Existence was a tricky concept, wasn’t it?
Some moments, it didn’t feel like William was really dead. I expected him to call me about the season finale ofTheBig Bang Theoryor ask me about my latest art project. Other times, the grief struck me with a newness that could cut through bone. It was debilitating and raw.
The sheets covering my naked body weren’t heavy enough. I couldn’t remember the last time I craved arms wrapped around me and comfort breathing down my neck. I wanted someone to care, but I also wanted to be alone. It was an odd juxtaposition. I’d been spending the last year pretending to be okay, but the moment it all caught up to me, no one was around to sweep me up off the ground and shake some sense into me.
I got up to piss, but it was taxing. When I caught a glimpse of myself in the mirror, my vision turned white. I glared at the bruises along my neck in the shape of Young’s lips. By noon I was hungry, and by nightfall I’d finally opened the blinds in my mind and allowed myself to ruminate in the source of my turmoil.
William was dead.
I’d dedicated an entire year to getting revenge. I’d snuck behind enemy lines to study those responsible for his death. An entire year was wasted on an agenda that would never come to fruition.
I’d fucked my brother’s murderer. I’d learned things about William that made me feel guilty and broken. I blackmailed Young’s lover. Worked with William’s drug dealer.
Then, I learned all the things that led to his death but still found myself trying to prove that I wasn’t crazy. I was admitted. Released. Beat down. I fell in lo—. No. This wasn’t love. This was survival.
All things considered, it was about time for the anger, restlessness, grief, and sadness in my soul to bloom into a spiraling tornado of tragedy. Maybe Noah was right. Maybe I shouldn’t have stopped my meds cold turkey. I wasn’t helpless or meek, so why did I struggle to lift my head from Young’s pillow to glance at the clock?
The full moon was high in the sky by the time Young came home. Normally, I would wonder about where he’d disappeared to, but I couldn’t bolster enoughcareto—well—care. I was staring at the glow of street lights outside through his bedroom window while picking at my nails. I didn’t answer when he yelled my name; I simply listened to his voice as he stomped throughout the penthouse, then went stiff when his bedroom door opened. I could feel his shadowed presence hovering over me.
“Octavia? Have you been in bed all day?” he asked. I squeezed my eyes shut and felt the mattress dip. “Octavia? What’s wrong?”
Everything.
I didn’t answer him. I simply opened my eyes and stared. “Is this about last night? Look, I wasn’t in the right headspace. I should have listened and…” his voice trailed off. “I was just trying to do what I thought you wanted, you know?”
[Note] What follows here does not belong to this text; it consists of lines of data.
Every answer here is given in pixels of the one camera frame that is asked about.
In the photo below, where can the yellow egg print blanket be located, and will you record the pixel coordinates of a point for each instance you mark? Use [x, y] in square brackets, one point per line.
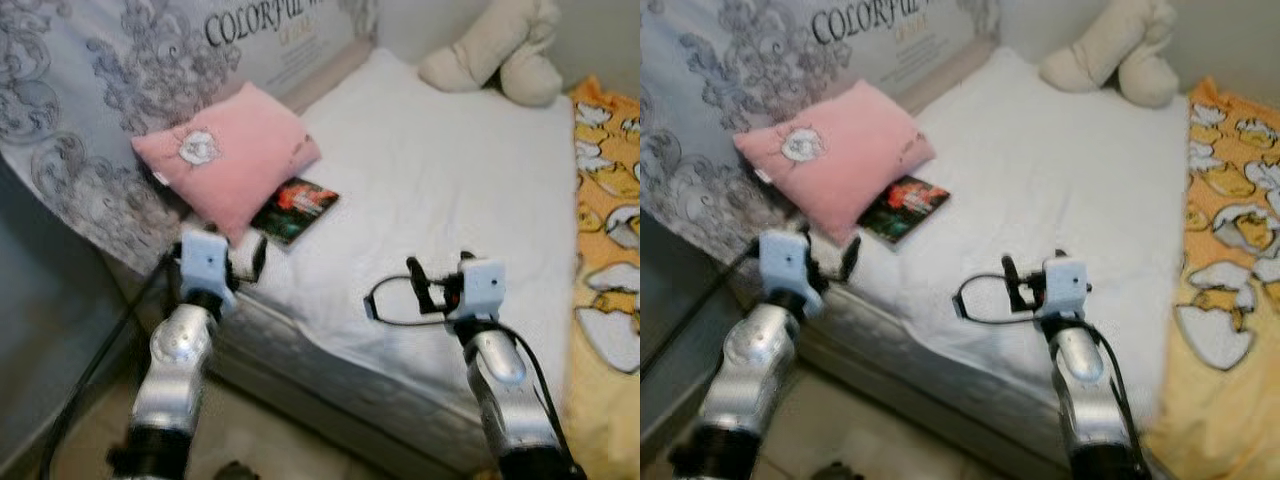
[605, 400]
[1230, 400]

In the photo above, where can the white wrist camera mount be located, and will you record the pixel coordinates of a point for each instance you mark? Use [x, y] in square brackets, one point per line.
[1065, 285]
[785, 265]
[205, 265]
[482, 288]

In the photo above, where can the white quilted mattress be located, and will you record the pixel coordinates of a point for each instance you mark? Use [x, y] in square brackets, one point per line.
[430, 190]
[1050, 180]

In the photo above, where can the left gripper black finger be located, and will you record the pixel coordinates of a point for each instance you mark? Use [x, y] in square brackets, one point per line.
[259, 258]
[851, 257]

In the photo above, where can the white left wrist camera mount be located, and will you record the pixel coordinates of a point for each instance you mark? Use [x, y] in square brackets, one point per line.
[785, 265]
[205, 265]

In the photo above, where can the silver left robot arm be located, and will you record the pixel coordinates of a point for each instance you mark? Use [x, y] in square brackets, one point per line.
[750, 370]
[175, 360]

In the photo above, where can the dark left robot foot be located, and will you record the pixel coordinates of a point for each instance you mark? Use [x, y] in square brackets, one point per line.
[838, 472]
[237, 472]

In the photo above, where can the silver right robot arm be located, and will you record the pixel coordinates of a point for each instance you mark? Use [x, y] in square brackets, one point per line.
[505, 390]
[1085, 390]

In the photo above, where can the dark glossy book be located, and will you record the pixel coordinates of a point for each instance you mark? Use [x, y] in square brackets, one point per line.
[908, 205]
[298, 208]

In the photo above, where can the pink pillow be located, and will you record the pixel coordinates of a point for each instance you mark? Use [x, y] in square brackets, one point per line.
[850, 165]
[240, 160]

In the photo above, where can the patterned white headboard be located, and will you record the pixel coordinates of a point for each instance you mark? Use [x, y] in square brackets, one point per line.
[100, 90]
[720, 70]

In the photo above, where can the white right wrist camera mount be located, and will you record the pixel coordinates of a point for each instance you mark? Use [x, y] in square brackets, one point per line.
[482, 288]
[1065, 285]

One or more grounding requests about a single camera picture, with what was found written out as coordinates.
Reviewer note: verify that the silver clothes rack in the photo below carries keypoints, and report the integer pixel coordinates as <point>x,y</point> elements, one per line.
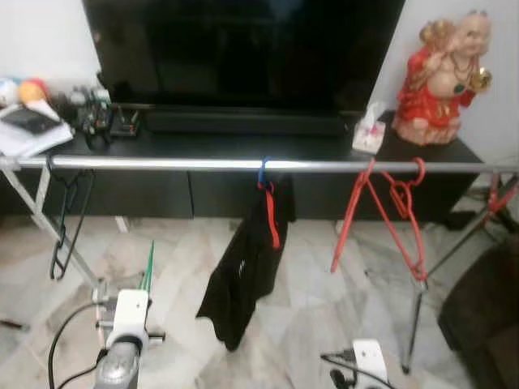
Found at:
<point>162,163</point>

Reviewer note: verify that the black TV console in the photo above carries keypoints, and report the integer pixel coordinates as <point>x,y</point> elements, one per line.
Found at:
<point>162,194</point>

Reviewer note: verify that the red hanger with blue hook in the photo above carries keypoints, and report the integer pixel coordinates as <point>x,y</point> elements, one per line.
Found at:
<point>263,172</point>

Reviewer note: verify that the dark grey sofa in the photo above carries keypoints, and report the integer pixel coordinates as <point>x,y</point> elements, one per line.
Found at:
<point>486,324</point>

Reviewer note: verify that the white tissue pack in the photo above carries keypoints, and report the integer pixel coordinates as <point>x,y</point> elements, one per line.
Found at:
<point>369,134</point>

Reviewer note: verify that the black t-shirt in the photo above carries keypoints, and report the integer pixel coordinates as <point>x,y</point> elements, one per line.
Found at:
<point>243,275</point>

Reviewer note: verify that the black clothes hanger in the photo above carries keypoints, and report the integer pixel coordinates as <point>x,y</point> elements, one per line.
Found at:
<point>52,261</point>

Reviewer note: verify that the green clothes hanger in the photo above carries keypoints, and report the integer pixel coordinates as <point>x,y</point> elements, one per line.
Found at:
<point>148,267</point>

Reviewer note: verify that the black television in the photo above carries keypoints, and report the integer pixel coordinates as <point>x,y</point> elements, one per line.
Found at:
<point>243,49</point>

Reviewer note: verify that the tangled black gadget clutter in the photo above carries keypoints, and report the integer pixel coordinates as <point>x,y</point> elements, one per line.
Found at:
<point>93,113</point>

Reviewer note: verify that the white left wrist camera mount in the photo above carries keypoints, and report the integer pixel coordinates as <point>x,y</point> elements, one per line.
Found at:
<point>131,312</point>

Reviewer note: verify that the black wallet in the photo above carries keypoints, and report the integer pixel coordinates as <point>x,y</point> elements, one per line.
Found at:
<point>28,120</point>

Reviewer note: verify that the orange round plush toy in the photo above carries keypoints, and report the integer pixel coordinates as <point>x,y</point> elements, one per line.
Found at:
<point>32,91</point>

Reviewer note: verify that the white paper stack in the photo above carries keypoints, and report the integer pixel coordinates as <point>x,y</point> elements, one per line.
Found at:
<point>32,142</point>

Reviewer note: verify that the small black desk organizer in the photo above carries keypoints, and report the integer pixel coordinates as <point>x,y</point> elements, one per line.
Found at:
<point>124,126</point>

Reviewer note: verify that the white round plush toy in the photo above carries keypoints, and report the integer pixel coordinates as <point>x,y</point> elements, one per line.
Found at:
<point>8,91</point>

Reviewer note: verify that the red gold figurine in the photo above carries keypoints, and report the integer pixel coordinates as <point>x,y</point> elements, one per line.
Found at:
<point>442,81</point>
Again, I didn’t speak. I just stared. I stared past Young, past this room, and past this existence.
He kept talking. Most of it was apologies I couldn’t comprehend. Concern was pouring from his serpent lips. Each syllable a plea to react.
I kept still as a statue.
More time passed, and I snuggled deeper into the bed. My stomach growled in protest, but I was too exhausted to do anything about it. My body felt like it was on its last energy reserves, but my head was wired with questions about purpose, heaven, and hell. Young, or Nathaniel, or the devil left the room for a little while, and I felt my shoulders slump.
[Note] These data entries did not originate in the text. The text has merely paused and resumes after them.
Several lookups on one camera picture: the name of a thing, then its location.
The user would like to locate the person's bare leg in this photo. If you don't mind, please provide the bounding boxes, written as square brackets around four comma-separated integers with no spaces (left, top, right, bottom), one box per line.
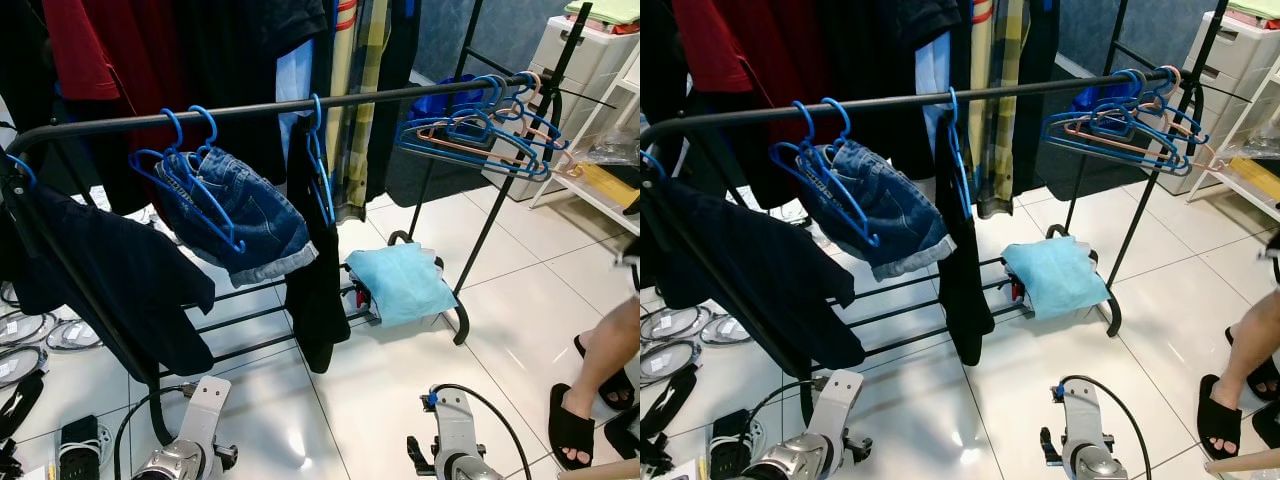
[1205,290,1280,421]
[560,295,641,421]

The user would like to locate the black trousers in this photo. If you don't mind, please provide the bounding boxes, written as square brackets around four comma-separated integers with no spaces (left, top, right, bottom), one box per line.
[935,110,996,366]
[285,115,353,374]

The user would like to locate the cream red-striped garment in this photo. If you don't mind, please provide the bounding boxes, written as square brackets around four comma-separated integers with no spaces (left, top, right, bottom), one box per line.
[325,0,359,201]
[970,0,997,196]

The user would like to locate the yellow box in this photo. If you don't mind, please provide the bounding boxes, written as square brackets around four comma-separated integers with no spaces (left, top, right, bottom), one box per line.
[575,160,641,211]
[1225,155,1280,201]

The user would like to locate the pink plastic hanger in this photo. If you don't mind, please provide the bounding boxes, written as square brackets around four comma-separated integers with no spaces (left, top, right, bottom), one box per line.
[1065,68,1226,173]
[418,72,583,179]

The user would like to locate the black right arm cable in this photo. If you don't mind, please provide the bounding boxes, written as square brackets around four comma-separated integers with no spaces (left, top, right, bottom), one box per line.
[430,383,533,480]
[1055,375,1153,480]

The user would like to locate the light blue towel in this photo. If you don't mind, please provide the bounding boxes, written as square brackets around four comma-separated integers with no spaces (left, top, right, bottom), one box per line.
[345,243,459,329]
[1002,236,1111,321]

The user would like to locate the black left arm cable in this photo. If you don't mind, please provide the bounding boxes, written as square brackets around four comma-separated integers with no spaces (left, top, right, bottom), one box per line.
[112,383,196,480]
[745,378,831,421]

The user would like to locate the navy blue t-shirt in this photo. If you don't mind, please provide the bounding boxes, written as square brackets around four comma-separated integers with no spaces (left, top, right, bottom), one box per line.
[640,178,866,373]
[0,180,216,379]

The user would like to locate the black strap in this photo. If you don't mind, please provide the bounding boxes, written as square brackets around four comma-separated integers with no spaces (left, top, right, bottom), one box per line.
[0,372,46,441]
[640,365,699,441]

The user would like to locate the white plastic drawer cabinet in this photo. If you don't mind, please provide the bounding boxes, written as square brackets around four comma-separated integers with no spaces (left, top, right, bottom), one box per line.
[482,15,641,201]
[1150,10,1280,196]

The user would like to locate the wooden stick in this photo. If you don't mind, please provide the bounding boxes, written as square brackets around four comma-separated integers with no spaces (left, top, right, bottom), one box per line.
[1205,448,1280,476]
[560,458,641,480]

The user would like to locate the black hanging garment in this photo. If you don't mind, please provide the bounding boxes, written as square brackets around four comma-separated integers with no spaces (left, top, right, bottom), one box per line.
[180,0,331,186]
[820,0,966,141]

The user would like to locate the blue bag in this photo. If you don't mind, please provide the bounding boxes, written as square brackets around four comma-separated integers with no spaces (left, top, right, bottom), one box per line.
[408,75,491,121]
[1072,82,1141,111]

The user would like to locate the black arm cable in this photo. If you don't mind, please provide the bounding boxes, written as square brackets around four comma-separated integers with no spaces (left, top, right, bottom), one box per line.
[112,383,196,480]
[745,378,831,421]
[1055,375,1153,480]
[430,383,533,480]

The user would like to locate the blue denim shorts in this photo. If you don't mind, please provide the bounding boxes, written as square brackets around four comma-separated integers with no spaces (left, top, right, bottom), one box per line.
[800,140,956,281]
[155,148,319,289]

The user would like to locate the white shelf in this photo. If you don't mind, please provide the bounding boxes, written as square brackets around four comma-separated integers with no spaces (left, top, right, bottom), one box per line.
[530,50,641,236]
[1185,90,1280,223]

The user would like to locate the black metal clothes rack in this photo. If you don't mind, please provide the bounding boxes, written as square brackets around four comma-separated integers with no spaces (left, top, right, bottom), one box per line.
[0,2,593,446]
[640,0,1231,421]

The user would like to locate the light blue shirt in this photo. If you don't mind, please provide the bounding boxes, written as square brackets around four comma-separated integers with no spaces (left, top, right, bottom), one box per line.
[275,40,316,126]
[915,35,953,121]

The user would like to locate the clear plastic packet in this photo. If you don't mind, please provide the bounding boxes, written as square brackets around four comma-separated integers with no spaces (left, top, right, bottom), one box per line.
[700,315,753,346]
[640,305,706,341]
[45,318,101,351]
[640,340,696,381]
[0,312,56,346]
[0,345,49,386]

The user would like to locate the black slipper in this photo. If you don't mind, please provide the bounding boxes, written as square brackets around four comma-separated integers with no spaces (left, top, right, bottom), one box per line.
[1225,328,1280,403]
[548,382,598,471]
[573,335,638,411]
[1197,375,1244,461]

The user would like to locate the yellow plaid garment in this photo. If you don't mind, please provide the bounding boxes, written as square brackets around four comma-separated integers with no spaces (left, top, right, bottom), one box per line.
[985,0,1031,219]
[345,0,393,223]

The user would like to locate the red hanging garment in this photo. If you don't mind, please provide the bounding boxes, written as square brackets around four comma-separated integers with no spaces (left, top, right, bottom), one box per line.
[672,0,831,131]
[40,0,191,161]
When I used to get like this as a kid, William would crawl into bed with me. He’d bring me food, brush my hair, and paint my nails. Even those precious memories dripping with pain seemed tainted now. Did William help me because he couldn’t help himself?
I heard the bedroom door open, and I prepared myself for another round of feeling guilty for not lashing out. “She’s been like this since I got home. I don’t know what to do here.”
I blinked once, twice, and on the third time, my blurred vision focused on a concerned looking Noah. “Octavia? How long have you been in bed?”
Not long enough.
Silence.
Silence.
“Do you know where you are?” Noah asked. My eyes flickered to Young. He was standing to the left of Noah with his arms crossed over his defined chest. I knew I was in his bedroom. I also knew that sometimes the worst place you could be was in your own head.
“Yes,” I choked out. I hated this. My alter ego was pounding against the glass separating my spirit from my debilitating sadness.
“Good, good. You stopped your medicine, right? Sometimes it takes a few days, but it can really throw you off. You’ve had a lot of drastic changes lately. I’m concerned, okay?”
“Don’t send me away, Noah,” I whispered.
“Never, Babe. Never again,” he promised. Noah stroked my cheek with his calloused fingers. “I warned you this would happen if she stopped taking them,” Noah hissed in a low whisper at Young.
“She seemed fine. I-I didn’t think this would happen,” Young replied while gesturing towards me.
“She needed to be weaned. She’s lucky her dosage wasn’t higher, or she could have had seizures.”